A complicating factor in the investigation will be the presence of grocery chains and big box retailers like Walmart (WMT) in the pharmacy market, Feinstein said. Many of these stores have full-service pharmacies but grocery aisles won't necessarily provide an apples-to-apples comparison with the drug chains' front-of-store offerings. (Target's (TGT) $1.9 billion sale of its pharmacy and clinic businesses to CVS announced in June will also add a wrinkle that the FTC will have to account for.)

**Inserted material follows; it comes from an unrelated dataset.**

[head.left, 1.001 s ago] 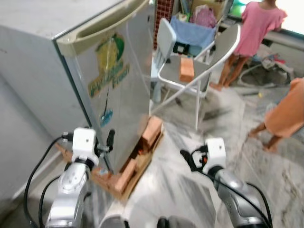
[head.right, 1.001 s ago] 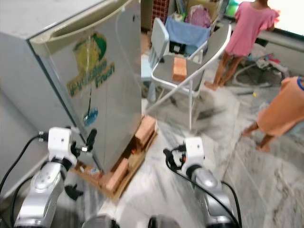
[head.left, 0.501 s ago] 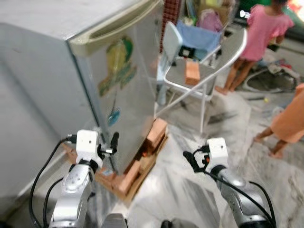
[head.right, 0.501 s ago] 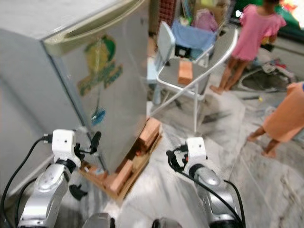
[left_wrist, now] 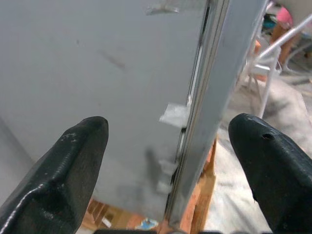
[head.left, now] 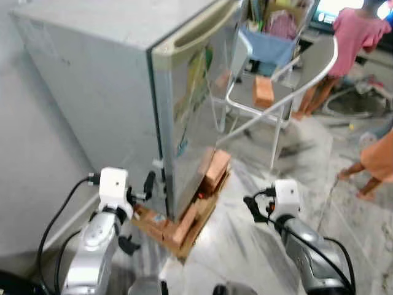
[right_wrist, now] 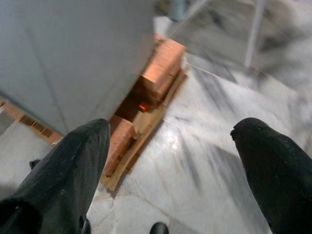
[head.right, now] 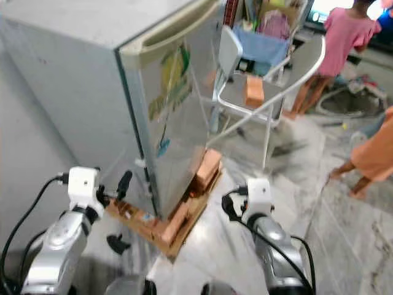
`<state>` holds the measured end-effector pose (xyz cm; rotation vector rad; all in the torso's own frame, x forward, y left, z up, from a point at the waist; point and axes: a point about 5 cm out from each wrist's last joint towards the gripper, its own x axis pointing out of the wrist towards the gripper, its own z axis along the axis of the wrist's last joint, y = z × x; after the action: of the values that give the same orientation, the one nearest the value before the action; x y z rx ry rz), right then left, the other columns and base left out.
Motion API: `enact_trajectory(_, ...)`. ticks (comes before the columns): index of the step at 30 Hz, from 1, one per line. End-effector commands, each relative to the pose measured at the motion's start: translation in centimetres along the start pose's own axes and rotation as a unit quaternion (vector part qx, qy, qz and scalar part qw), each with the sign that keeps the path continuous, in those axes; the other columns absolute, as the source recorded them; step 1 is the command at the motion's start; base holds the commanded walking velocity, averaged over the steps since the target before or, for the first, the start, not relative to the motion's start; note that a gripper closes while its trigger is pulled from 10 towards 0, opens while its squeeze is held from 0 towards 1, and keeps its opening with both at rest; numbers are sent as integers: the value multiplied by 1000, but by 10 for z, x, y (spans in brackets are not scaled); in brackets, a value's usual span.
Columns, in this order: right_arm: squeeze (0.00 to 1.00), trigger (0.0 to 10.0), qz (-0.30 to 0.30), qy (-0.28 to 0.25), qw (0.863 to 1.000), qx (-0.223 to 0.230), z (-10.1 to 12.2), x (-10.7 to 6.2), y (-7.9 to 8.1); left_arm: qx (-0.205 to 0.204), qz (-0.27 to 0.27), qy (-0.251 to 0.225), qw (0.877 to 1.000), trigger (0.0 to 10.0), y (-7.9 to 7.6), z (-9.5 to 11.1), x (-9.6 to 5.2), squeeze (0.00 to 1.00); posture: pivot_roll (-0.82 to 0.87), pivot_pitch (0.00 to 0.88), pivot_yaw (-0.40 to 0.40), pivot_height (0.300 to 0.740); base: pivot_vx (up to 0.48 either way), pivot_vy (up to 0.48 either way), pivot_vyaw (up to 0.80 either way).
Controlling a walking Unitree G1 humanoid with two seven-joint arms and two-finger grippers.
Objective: Restocking fridge
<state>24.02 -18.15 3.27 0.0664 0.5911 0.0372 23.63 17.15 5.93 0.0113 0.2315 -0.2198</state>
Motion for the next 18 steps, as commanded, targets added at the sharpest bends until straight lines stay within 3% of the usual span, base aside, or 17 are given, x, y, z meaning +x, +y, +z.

Garrick Brown, vice president of retail research for the Americas at real estate broker Cushman & Wakefield, predicted that the FTC will require Walgreens to divest of between 500 and 700 stores. The two companies combined have 12,800 stores in the U.S. He found that there are 3,100 zip codes with where there are at least two stores of either brand and 400 where there are four or more. The most intense geographic overlap between the two companies' stores is in Michigan, Pennsylvania and New York, with California and Ohio also seeing substantial overlap. There are 14 states where Walgreens' market presence would at least double.

Finding suitable buyers for stores ordered to be divested might be the hardest task for the companies. There is really no other large U.S. drug store chain that could absorb the locations to be divested on its own. As a result, Brown sees strategic buyers such as Canada's biggest drug store chain, Shoppers Drug Mart, as a potential candidate. Also, he said any number of private equity shops might be interested in pairing spun-off locations with one of the few remaining regional chains such as Bartell Drugs in the Pacific Northwest.

"I have a feeling some PE group is going to emerge and buy up a huge swath of these stores and form a new entity," Brown said. "I've gotten inquiries from at least 10 different private equity groups interested in buying big chunks of them."

Brown predicted that most of the spun-off stores will be from Rite Aid as the company has a large stable of locations acquired during its last growth spurt in the 1990s and early 2000s, which have as much as 40,000 to 50,000 square feet per store. Walgreens' template calls for stores to be much smaller, roughly 16,000 square feet.

"They want to maximize sales per square foot and have a template they like and merchandise for," he said.

Brown also suspects that Walgreens actually wants to shed much more than the amount the FTC will determine is necessary to protect competition in order to maximize sale per square foot -- perhaps as many as 3,000 total. A bigger divestiture package might be more attractive to the right buyer or buyers would give the FTC even more comfort with the Rite Aid acquisition. "It would be an easy way to get a new, big competitor out of thin air," he said.